**Source material:**

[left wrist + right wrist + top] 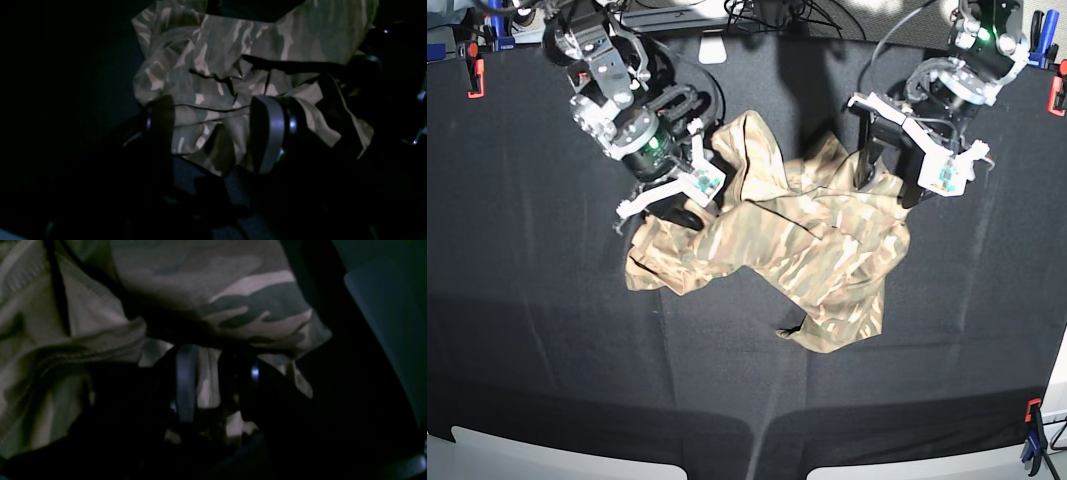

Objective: Layout the t-shirt on the table in an organized manner, then fold the t-shirt properly
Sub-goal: 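Lower both grippers onto the crumpled camouflage t-shirt and pinch fabric, then grasp a shirt edge with the right gripper and pull it outward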

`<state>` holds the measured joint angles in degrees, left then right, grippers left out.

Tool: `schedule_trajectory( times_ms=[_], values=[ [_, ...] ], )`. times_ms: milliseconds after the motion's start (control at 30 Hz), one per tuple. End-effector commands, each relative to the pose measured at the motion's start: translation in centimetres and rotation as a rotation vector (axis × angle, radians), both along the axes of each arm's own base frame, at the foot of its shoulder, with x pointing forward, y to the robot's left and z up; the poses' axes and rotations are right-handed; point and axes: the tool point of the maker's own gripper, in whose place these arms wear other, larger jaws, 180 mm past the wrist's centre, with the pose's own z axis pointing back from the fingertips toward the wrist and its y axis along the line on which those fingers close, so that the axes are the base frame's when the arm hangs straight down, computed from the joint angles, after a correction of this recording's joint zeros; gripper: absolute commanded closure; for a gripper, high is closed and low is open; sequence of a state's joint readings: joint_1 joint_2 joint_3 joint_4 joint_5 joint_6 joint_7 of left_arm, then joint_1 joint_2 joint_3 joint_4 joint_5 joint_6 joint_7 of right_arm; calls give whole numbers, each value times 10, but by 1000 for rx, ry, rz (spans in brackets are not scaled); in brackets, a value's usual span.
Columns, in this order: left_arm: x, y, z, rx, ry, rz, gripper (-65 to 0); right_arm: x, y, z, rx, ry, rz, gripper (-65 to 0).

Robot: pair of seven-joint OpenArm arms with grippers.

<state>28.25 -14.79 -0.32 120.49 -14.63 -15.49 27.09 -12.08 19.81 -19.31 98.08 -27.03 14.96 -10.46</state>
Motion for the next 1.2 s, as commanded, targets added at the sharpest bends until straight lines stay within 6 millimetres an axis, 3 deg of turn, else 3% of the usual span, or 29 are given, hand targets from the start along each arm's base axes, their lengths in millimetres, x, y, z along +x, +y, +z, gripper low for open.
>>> schedule_trajectory(
  times_ms=[0,67,233,467,733,900,1067,1167],
  values=[
    [2,-2,11,-15,-41,-5,-335,8,-1,12,12,-46,-4,-196],
    [2,-2,11,-16,-41,-5,-335,8,-1,12,12,-46,-4,-182],
    [2,-2,11,-15,-41,-5,-335,8,-3,10,2,-35,-15,0],
    [2,-2,11,-16,-41,-5,-335,16,-20,6,-60,-4,-96,0],
    [2,-2,11,-16,-41,-5,-335,60,-29,43,-15,-82,-181,0],
    [2,-2,12,-15,-41,-5,-335,93,-42,76,-16,-154,-233,0],
    [3,-2,12,-17,-46,-4,-335,123,-75,117,35,-224,-340,0],
    [3,-2,12,-17,-45,-4,-335,135,-104,142,110,-258,-427,0]
  ],
)
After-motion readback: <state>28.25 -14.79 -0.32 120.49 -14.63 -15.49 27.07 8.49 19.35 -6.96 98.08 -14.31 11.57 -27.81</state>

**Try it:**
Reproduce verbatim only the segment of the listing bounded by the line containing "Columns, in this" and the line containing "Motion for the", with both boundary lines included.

**Result of the exercise:**
Columns, in this order: left_arm: x, y, z, rx, ry, rz, gripper (-65 to 0); right_arm: x, y, z, rx, ry, rz, gripper (-65 to 0).

Robot: pair of seven-joint OpenArm arms with grippers.

<state>28.25 -14.79 -0.32 120.49 -14.63 -15.49 27.09 -12.08 19.81 -19.31 98.08 -27.03 14.96 -10.46</state>
Motion for the next 1.2 s, as commanded, targets added at the sharpest bends until straight lines stay within 6 millimetres an axis, 3 deg of turn, else 3% of the usual span, or 29 are given, hand targets from the start along each arm's base axes, their lengths in millimetres, x, y, z along +x, +y, +z, gripper low for open.

No more output is expected here.